AIM OF THE EXERCISE —
Produce an exact transcription of the data, with the images left out.

MATERIAL PROVIDED —
'''

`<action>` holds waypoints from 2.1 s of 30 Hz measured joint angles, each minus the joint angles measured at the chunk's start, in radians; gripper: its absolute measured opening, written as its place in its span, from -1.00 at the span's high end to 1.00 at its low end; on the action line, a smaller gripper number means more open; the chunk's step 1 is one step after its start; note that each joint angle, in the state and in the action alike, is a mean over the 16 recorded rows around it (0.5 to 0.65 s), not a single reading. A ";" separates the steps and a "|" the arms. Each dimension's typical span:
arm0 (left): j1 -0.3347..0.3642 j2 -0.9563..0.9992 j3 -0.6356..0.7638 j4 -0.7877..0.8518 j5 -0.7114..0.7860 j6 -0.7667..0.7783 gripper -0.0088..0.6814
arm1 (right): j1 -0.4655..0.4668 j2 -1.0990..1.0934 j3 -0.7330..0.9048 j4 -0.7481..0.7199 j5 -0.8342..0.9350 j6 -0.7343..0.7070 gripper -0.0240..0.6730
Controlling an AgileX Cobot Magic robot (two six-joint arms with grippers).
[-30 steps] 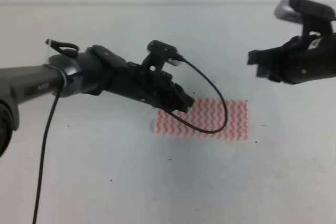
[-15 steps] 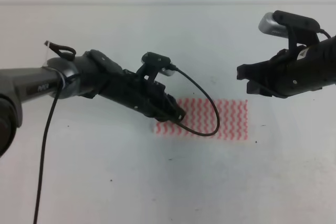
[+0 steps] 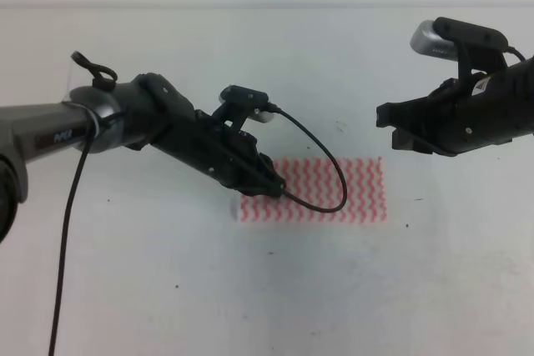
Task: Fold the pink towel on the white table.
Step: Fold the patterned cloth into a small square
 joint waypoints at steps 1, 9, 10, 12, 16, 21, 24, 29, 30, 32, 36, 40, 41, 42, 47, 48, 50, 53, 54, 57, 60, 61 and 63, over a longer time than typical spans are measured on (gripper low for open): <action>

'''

EXERCISE ANSWER —
`<action>` holds waypoints from 2.1 s of 30 Hz measured joint angles, each minus the joint angles measured at the chunk's start, in radians; gripper: its absolute measured opening, written as its place in its span, from -1.00 at the span's high end to 1.00 at its low end; on the action line, a smaller gripper number means more open; the chunk's step 1 is one step after its start; note that each joint angle, in the state and in the action alike, is a mean over the 16 recorded rows around it (0.5 to 0.65 s), not a single reading. A ";" separates the steps and a "|" the arms. Each dimension's typical span:
arm0 (left): j1 -0.3347..0.3642 j2 -0.9563..0.9992 j3 -0.6356..0.7638 j4 -0.7877..0.8518 j5 -0.7114..0.7860 j6 -0.7667..0.7783 gripper -0.0088..0.6814
arm1 (right): j1 -0.4655..0.4668 j2 -1.0990..1.0934 j3 -0.7330..0.9048 j4 -0.7481..0.7199 j5 -0.8342..0.9350 j6 -0.7343..0.7070 gripper -0.0240..0.6730
Controlling an AgileX Cobot Magic robot (two six-joint arms with grippers).
[-30 steps] 
[-15 steps] 
[+0 steps] 
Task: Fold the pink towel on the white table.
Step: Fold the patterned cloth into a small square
 joint waypoints at steps 1, 9, 10, 12, 16, 21, 24, 29, 30, 32, 36, 40, 41, 42, 47, 48, 50, 53, 54, 57, 60, 61 and 63, over a longer time than typical spans are measured on (gripper low for open): <action>

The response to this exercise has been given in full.